Roger Lancaster

Personal information
- Full name: Roger Lancaster
- Born: 4 February 1951 (age 75) Biddulph, Staffordshire, England
- Batting: Right-handed
- Bowling: Right-arm fast-medium

Domestic team information
- 1976–1979: Staffordshire

Career statistics
| Competition | List A |
| Matches | 1 |
| Runs scored | 4 |
| Batting average | – |
| 100s/50s | 0/0 |
| Top score | 4* |
| Balls bowled | 72 |
| Wickets | 1 |
| Bowling average | 61.00 |
| 5 wickets in innings | 0 |
| 10 wickets in match | 0 |
| Best bowling | 1/61 |
| Catches/stumpings | 0/– |
- Source: Cricinfo, 17 June 2011

= Roger Lancaster (cricketer) =

English cricketer

Roger Lancaster (born 4 February 1951) is a former English cricketer. Lancaster was a right-handed batsman who bowled right-arm fast-medium. He was born in Biddulph, Staffordshire.

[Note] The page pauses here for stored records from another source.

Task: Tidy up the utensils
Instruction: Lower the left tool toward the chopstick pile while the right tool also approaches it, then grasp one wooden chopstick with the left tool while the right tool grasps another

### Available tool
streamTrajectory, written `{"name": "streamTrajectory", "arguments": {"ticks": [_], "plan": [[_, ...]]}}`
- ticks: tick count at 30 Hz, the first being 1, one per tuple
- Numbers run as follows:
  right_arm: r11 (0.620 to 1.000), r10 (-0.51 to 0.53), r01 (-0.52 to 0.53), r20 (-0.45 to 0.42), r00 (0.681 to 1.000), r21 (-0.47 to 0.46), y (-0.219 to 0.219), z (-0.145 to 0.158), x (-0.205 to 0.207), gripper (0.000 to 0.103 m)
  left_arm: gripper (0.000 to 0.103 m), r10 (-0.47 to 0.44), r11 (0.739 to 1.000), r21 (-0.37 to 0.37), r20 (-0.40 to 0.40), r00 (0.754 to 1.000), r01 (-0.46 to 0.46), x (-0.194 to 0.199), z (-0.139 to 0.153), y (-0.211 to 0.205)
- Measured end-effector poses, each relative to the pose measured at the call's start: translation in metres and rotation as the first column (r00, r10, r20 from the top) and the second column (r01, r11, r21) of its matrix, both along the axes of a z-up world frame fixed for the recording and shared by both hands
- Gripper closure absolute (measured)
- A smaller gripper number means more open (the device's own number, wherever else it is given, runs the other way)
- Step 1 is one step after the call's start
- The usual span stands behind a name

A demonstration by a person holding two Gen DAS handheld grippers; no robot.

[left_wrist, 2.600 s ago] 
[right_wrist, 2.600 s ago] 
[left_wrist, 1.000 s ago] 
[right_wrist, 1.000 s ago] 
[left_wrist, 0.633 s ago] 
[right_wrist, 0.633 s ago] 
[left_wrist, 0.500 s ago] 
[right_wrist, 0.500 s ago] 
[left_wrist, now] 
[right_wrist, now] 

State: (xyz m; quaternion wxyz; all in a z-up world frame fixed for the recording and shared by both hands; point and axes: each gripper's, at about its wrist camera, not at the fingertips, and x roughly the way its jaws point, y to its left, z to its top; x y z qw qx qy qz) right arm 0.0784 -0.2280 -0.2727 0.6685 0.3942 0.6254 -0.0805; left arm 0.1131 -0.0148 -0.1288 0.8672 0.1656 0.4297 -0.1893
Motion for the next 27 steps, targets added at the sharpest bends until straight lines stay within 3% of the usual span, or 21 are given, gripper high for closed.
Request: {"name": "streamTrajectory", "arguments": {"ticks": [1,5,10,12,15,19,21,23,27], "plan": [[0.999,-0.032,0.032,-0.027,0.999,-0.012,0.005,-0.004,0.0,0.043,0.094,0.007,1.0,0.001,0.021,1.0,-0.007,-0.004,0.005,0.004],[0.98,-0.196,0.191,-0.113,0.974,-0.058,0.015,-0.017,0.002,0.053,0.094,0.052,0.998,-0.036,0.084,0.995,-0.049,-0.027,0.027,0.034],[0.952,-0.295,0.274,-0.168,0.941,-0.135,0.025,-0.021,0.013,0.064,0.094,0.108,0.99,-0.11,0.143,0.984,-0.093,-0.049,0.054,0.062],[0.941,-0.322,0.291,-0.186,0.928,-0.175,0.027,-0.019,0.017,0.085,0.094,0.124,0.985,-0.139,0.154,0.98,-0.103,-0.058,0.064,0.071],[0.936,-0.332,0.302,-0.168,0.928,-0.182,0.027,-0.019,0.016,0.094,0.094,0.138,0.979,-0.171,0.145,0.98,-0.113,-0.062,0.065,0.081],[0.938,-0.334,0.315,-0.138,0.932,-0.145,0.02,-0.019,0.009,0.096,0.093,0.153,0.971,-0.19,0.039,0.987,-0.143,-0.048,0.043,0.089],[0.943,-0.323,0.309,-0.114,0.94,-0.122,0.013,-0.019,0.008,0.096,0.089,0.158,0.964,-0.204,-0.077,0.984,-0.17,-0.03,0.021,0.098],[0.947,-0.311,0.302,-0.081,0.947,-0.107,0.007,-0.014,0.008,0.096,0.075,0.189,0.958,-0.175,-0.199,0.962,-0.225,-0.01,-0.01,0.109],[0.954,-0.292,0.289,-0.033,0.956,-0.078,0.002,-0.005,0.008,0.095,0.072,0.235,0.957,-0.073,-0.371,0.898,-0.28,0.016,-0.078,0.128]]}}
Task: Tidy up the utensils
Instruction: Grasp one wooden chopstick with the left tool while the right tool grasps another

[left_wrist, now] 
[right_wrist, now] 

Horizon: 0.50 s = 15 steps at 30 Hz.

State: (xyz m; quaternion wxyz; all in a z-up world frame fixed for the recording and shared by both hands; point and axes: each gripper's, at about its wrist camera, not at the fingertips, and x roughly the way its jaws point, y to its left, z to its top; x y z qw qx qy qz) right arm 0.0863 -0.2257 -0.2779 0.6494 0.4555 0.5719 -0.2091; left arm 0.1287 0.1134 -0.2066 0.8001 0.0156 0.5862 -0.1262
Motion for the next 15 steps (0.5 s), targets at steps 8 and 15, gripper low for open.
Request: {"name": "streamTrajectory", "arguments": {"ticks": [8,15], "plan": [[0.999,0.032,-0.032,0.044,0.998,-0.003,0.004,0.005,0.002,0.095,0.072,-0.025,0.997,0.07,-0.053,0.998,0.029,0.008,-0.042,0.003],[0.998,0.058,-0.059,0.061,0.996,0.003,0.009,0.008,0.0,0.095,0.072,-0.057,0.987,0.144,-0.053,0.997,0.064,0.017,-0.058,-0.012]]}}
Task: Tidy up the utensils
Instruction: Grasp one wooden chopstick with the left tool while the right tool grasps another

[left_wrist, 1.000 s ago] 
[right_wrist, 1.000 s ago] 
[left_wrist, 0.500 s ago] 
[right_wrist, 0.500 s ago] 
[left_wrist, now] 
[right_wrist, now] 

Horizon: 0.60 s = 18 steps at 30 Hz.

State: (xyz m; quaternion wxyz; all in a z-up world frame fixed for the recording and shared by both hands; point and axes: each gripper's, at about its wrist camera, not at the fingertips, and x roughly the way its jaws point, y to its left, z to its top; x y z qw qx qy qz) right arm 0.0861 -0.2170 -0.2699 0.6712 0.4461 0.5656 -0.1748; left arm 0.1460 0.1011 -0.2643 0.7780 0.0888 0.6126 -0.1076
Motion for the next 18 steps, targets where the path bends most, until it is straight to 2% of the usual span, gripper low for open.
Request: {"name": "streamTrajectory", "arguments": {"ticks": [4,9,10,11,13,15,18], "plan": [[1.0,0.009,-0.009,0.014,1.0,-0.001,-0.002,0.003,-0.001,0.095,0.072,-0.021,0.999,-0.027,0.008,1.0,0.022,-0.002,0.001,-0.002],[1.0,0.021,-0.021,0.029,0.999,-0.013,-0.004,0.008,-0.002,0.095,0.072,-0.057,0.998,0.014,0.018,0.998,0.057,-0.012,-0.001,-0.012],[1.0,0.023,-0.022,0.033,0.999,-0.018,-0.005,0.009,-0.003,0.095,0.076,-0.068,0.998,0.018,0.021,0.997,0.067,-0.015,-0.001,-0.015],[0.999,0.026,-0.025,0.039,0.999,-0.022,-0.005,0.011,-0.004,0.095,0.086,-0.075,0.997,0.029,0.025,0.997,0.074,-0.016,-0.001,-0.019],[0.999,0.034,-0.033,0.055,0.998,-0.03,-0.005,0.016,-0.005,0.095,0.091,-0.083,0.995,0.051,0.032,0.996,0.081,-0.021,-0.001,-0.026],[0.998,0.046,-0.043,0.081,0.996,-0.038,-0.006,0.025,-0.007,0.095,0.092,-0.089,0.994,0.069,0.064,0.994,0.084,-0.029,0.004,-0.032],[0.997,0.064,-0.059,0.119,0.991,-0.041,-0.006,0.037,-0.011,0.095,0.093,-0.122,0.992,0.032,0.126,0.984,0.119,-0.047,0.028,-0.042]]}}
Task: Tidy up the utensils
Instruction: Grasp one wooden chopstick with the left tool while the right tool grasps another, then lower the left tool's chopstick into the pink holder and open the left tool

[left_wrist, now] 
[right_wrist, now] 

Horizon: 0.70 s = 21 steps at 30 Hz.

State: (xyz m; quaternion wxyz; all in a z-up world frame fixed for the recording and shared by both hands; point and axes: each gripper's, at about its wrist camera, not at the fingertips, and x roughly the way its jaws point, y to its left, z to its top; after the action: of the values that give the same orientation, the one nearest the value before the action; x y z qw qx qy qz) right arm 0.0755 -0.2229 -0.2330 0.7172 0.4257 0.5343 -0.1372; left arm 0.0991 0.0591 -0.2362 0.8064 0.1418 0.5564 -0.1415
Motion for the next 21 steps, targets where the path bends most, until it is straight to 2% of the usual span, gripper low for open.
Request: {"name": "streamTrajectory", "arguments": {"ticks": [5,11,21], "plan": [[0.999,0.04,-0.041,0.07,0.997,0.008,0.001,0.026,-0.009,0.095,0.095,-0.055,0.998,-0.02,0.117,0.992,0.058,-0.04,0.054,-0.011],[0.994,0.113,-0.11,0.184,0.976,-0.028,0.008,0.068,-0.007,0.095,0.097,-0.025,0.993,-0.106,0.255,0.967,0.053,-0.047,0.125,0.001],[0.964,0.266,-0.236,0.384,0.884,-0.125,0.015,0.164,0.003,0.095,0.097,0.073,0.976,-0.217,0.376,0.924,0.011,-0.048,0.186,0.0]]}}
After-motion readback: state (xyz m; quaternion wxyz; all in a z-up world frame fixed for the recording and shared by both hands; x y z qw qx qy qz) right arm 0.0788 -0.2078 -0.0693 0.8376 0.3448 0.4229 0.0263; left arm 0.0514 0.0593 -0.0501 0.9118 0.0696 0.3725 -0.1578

Lancaster made his debut for Staffordshire in the 1976 Minor Counties Championship against Shropshire. Lancaster played Minor counties cricket for Staffordshire from 1976 to 1979, which included 13 Minor Counties Championship matches. In 1976, he made his only List A appearance against Essex in the Gillette Cup. In this match, he scored 4 unbeaten runs and with the ball he took the wicket of Ken McEwan for the cost of 61 runs from 12 overs.